Work request:
This exercise needs the listing below duplicated exactly.
※
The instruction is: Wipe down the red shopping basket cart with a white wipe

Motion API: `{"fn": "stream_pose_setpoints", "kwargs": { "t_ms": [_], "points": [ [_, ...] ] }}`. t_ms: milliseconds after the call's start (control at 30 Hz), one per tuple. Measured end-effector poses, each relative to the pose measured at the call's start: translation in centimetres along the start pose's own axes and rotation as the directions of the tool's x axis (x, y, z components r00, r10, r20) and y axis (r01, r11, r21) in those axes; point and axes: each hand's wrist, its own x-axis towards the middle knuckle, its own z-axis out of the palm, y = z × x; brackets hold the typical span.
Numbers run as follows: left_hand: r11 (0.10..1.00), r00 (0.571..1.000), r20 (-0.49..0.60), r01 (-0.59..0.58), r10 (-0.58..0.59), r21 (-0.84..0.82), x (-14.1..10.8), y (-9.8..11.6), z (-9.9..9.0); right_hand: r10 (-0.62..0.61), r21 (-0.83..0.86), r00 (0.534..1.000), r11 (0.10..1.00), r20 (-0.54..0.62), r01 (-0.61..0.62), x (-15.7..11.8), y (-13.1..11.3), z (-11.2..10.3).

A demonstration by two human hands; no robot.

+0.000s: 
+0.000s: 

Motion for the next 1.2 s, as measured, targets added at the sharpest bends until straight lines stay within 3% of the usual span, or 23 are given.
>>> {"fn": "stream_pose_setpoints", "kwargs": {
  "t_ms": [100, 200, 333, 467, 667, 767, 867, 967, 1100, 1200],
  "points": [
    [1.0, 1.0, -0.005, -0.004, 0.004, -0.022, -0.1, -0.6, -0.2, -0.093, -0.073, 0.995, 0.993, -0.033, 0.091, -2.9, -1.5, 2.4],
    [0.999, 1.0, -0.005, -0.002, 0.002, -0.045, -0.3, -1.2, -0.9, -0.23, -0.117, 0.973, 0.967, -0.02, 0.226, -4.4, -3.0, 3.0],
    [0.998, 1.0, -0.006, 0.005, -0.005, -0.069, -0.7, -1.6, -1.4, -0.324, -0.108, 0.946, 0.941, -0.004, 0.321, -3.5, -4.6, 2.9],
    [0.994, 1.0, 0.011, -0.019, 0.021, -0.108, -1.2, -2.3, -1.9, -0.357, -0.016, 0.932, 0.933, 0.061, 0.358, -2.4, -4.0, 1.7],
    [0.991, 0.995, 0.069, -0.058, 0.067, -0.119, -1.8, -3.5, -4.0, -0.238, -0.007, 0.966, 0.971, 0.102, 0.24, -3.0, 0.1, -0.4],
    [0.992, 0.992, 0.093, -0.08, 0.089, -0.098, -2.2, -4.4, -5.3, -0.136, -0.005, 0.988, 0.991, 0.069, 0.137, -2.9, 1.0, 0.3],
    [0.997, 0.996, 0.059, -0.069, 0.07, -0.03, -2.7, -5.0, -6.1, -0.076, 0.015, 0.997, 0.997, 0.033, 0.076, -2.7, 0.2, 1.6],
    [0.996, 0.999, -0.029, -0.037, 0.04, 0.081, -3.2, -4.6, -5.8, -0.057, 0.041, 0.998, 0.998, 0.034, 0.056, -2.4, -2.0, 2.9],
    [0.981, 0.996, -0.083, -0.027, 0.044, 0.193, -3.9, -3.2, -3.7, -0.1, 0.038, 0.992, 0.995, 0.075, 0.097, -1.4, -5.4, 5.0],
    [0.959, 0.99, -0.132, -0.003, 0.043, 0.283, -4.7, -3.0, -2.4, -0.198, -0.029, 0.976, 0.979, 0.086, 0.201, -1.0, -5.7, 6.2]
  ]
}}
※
Your solution:
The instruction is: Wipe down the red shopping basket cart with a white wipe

Motion API: `{"fn": "stream_pose_setpoints", "kwargs": { "t_ms": [_], "points": [ [_, ...] ] }}`. t_ms: milliseconds after the call's start (control at 30 Hz), one per tuple. Measured end-effector poses, each relative to the pose measured at the call's start: translation in centimetres along the start pose's own axes and rotation as the directions of the tool's x axis (x, y, z components r00, r10, r20) and y axis (r01, r11, r21) in those axes; point and axes: each hand's wrist, its own x-axis towards the middle knuckle, its own z-axis out of the palm, y = z × x; brackets hold the typical span.
Numbers run as follows: left_hand: r11 (0.10..1.00), r00 (0.571..1.000), r20 (-0.49..0.60), r01 (-0.59..0.58), r10 (-0.58..0.59), r21 (-0.84..0.82), x (-14.1..10.8), y (-9.8..11.6), z (-9.9..9.0); right_hand: r10 (-0.62..0.61), r21 (-0.83..0.86), r00 (0.534..1.000), r11 (0.10..1.00), r20 (-0.54..0.62), r01 (-0.61..0.62), x (-15.7..11.8), y (-13.1..11.3), z (-11.2..10.3).

A demonstration by two human hands; no robot.

+0.000s: 
+0.000s: 

Motion for the next 1.2 s, as measured, targets added at the sharpest bends until straight lines stay within 3% of the usual span, or 23 are given.
>>> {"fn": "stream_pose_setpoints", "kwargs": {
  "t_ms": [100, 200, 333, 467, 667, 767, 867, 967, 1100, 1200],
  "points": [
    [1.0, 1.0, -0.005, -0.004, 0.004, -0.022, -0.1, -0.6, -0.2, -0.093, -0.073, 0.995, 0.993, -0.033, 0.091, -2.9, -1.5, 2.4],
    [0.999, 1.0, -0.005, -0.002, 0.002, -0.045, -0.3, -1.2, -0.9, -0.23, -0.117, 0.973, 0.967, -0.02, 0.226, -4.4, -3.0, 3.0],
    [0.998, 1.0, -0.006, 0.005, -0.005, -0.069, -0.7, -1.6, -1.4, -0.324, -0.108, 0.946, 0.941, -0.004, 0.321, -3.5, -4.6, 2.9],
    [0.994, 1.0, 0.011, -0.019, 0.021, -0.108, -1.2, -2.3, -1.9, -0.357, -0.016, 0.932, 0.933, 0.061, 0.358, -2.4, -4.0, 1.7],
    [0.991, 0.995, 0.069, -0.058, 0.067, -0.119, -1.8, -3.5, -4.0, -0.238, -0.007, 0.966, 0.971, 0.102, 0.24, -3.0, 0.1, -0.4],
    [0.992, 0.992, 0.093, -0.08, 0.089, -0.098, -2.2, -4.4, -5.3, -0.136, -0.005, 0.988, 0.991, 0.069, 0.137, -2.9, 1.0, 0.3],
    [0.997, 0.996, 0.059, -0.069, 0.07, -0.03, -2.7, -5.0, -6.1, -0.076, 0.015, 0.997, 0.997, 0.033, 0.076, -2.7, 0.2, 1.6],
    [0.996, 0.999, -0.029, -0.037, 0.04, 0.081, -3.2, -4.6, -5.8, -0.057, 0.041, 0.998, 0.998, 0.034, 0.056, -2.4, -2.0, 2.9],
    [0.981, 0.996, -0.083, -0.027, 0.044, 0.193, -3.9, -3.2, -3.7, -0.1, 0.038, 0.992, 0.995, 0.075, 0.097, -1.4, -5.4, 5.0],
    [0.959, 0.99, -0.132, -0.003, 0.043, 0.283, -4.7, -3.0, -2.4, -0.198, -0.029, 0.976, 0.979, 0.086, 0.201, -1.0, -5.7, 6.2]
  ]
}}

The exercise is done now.